Severe diffuse alveolar hemorrhage related to autoimmune disease: a multicenter study
Background Diffuse alveolar hemorrhage (DAH) occurs during the course of autoimmune disease and may be life threatening. The objective was to assess characteristics and prognosis factors of DAH who required intensive care unit (ICU) admission in patients with autoimmune diseases. Methods French multicenter retrospective study including patients presenting DAH related to autoimmune diseases requiring ICU admission from 2000 to 2016. Results One hundred four patients (54% of men) with median age of 56 [32–68] years were included with 79 (76%) systemic vasculitis and 25 (24%) connective tissue disorders. All patients received steroids, and 72 (69%), 12 (11.5%), and 57 (55%) patients had cyclophosphamide, rituximab, and plasma exchanges, respectively.

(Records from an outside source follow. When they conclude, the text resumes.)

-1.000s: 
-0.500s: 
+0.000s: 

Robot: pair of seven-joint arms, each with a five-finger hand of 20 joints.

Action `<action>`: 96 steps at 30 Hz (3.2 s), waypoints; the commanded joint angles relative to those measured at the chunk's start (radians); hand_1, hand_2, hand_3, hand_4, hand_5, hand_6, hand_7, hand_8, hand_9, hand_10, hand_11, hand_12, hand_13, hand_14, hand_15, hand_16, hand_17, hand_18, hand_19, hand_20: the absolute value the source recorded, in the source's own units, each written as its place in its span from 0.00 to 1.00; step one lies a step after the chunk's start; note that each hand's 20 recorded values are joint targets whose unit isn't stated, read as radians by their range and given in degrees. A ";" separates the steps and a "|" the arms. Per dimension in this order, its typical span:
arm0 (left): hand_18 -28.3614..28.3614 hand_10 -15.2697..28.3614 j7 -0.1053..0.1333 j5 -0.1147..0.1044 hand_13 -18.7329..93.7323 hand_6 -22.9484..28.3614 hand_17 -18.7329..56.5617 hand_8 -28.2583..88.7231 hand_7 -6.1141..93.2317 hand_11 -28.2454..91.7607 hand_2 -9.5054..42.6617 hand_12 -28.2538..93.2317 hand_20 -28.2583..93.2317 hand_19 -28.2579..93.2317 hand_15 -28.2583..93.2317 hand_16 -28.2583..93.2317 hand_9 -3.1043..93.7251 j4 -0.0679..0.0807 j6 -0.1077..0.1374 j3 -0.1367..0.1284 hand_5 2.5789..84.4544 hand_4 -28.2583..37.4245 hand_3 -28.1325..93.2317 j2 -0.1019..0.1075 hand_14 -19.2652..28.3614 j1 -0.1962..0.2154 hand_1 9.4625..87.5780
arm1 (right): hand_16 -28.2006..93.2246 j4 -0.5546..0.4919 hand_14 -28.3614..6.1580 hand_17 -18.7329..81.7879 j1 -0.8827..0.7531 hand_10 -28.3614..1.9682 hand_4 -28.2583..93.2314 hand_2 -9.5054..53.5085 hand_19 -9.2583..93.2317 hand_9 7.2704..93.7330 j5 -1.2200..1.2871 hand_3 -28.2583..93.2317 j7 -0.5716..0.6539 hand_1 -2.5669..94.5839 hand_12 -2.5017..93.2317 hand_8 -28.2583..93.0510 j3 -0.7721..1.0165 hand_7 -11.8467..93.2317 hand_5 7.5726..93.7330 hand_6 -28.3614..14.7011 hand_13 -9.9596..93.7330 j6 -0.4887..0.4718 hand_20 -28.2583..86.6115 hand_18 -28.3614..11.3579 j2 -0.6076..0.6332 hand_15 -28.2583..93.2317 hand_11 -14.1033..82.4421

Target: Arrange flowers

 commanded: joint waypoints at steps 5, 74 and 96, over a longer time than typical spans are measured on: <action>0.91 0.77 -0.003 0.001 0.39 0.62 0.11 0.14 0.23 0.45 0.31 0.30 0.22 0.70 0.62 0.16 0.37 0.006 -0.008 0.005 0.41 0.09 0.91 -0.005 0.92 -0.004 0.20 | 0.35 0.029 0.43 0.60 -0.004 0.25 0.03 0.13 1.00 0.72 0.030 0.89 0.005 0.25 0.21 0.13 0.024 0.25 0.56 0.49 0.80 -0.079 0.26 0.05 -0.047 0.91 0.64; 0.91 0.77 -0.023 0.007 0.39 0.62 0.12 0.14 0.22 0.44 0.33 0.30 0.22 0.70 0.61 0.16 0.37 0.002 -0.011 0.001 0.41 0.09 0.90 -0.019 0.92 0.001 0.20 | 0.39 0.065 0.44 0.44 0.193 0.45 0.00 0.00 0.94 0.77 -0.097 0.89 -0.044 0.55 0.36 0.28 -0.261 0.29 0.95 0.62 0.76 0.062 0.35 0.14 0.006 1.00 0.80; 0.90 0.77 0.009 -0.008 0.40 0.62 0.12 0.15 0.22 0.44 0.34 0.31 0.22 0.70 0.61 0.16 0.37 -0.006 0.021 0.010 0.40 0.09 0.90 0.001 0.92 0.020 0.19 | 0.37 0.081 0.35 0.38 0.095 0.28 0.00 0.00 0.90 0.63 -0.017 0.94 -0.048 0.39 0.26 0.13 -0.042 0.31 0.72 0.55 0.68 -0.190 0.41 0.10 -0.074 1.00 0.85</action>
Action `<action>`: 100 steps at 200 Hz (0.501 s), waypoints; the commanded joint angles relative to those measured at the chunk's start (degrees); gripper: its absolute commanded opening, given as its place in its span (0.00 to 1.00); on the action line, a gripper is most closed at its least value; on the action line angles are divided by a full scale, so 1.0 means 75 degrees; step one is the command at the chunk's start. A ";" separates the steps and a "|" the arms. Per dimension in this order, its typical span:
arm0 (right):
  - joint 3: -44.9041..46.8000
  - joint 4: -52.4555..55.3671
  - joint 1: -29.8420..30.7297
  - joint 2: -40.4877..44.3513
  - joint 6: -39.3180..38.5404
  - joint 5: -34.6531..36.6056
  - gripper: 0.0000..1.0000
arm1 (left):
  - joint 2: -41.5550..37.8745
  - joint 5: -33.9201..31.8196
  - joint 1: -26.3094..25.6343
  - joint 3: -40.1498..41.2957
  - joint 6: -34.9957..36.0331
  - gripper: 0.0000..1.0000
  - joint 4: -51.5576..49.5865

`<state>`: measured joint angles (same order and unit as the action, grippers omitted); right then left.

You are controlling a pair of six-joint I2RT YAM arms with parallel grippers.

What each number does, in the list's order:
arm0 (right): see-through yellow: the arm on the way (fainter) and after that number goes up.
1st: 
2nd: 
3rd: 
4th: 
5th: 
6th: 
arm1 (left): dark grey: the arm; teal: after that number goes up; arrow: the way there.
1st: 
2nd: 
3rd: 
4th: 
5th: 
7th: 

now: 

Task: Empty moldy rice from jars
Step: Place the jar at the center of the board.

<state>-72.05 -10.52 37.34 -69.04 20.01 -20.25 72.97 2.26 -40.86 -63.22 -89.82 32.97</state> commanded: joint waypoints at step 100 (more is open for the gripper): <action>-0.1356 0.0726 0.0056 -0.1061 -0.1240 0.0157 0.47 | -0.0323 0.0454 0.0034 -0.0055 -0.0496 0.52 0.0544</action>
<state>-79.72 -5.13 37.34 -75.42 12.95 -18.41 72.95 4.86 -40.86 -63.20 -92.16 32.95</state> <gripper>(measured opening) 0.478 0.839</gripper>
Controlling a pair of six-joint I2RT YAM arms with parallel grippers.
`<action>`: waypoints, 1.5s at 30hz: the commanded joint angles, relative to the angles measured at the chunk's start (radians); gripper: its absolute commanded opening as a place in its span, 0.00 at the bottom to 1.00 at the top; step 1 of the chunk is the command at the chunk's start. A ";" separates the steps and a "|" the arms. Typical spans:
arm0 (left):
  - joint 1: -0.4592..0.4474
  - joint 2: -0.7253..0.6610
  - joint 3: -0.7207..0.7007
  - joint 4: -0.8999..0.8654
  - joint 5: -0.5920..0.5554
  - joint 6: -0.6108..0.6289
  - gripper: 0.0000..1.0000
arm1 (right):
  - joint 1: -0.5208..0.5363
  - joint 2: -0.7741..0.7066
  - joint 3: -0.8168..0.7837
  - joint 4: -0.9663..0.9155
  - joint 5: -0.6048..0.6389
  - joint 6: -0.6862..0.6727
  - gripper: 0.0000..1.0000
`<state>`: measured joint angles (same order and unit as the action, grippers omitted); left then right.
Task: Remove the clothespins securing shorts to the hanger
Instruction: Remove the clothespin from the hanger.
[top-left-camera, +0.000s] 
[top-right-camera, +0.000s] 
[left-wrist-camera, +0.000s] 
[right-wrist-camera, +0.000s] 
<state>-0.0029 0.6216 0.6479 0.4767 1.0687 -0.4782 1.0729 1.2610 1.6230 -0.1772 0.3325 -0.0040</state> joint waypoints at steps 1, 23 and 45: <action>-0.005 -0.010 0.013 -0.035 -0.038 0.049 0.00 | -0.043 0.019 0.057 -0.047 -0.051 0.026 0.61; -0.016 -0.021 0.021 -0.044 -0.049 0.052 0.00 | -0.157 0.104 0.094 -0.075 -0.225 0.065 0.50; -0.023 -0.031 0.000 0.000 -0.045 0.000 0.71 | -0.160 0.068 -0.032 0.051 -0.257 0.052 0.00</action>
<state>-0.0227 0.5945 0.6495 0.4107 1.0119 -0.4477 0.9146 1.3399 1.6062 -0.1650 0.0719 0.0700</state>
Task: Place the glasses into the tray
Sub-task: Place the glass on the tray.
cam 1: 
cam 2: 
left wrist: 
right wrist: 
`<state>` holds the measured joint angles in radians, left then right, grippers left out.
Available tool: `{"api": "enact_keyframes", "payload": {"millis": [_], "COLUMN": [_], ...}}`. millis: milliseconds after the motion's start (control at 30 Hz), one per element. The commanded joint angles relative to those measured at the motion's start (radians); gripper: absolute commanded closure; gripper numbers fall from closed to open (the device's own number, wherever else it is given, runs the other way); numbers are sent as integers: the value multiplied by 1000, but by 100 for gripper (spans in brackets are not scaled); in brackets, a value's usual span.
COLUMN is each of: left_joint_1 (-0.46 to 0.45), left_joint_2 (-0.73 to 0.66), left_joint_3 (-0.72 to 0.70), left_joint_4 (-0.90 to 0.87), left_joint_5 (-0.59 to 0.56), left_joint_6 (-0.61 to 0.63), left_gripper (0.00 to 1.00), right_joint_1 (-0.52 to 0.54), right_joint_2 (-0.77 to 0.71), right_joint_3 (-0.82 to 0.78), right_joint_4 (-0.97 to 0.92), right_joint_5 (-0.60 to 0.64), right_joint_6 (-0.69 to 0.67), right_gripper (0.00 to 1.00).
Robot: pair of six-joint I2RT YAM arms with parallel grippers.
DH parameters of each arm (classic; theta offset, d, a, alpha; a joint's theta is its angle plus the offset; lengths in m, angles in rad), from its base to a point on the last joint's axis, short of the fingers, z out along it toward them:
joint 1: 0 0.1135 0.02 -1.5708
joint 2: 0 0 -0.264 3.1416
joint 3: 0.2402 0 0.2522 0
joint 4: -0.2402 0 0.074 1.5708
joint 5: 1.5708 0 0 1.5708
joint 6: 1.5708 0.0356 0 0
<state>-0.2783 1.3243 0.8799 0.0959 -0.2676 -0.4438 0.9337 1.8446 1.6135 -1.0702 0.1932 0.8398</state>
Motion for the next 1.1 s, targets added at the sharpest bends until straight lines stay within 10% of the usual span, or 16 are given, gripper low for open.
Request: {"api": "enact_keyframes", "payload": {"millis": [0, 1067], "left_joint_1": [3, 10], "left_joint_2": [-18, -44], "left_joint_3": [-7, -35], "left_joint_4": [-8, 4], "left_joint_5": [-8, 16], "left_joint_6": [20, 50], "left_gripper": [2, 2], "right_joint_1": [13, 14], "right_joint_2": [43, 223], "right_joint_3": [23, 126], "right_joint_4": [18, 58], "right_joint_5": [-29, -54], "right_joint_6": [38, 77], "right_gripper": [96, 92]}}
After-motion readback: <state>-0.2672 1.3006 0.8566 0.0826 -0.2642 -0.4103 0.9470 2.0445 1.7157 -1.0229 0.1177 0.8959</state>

During ICU stay, 52 (50%), 36 (35%), and 55 (53%) patients required mechanical ventilation, vasopressor use, and renal replacement therapy, respectively. Factors associated with mechanical ventilation weaning were age (HR [95%CI] 0.97 [0.96–0.99] per 10 years, p  < 0.0001), vasculitis-related DAH (0.52 [0.27–0.98], p  = 0.04), and time from dyspnea onset to ICU admission (0.99 [0.99–1] per day, p  = 0.03). ICU mortality was 15%. Factors associated with alive status at ICU discharge were chronic cardiac failure (HR [95%CI] 0.37 [0.15–0.94], p  = 0.04), antiphospholipid syndrome-related DAH (3.17 [1.89–5.32], p  < 0.0001), SAPS II (0.98 [0.97–0.99], p  = 0.007), and oxygen flow at ICU admission (0.95 [0.91–0.99] per liter/min, p  = 0.04). Conclusion DAH in autoimmune diseases is a life-threatening complication which requires mechanical ventilation in half of the cases admitted to ICU.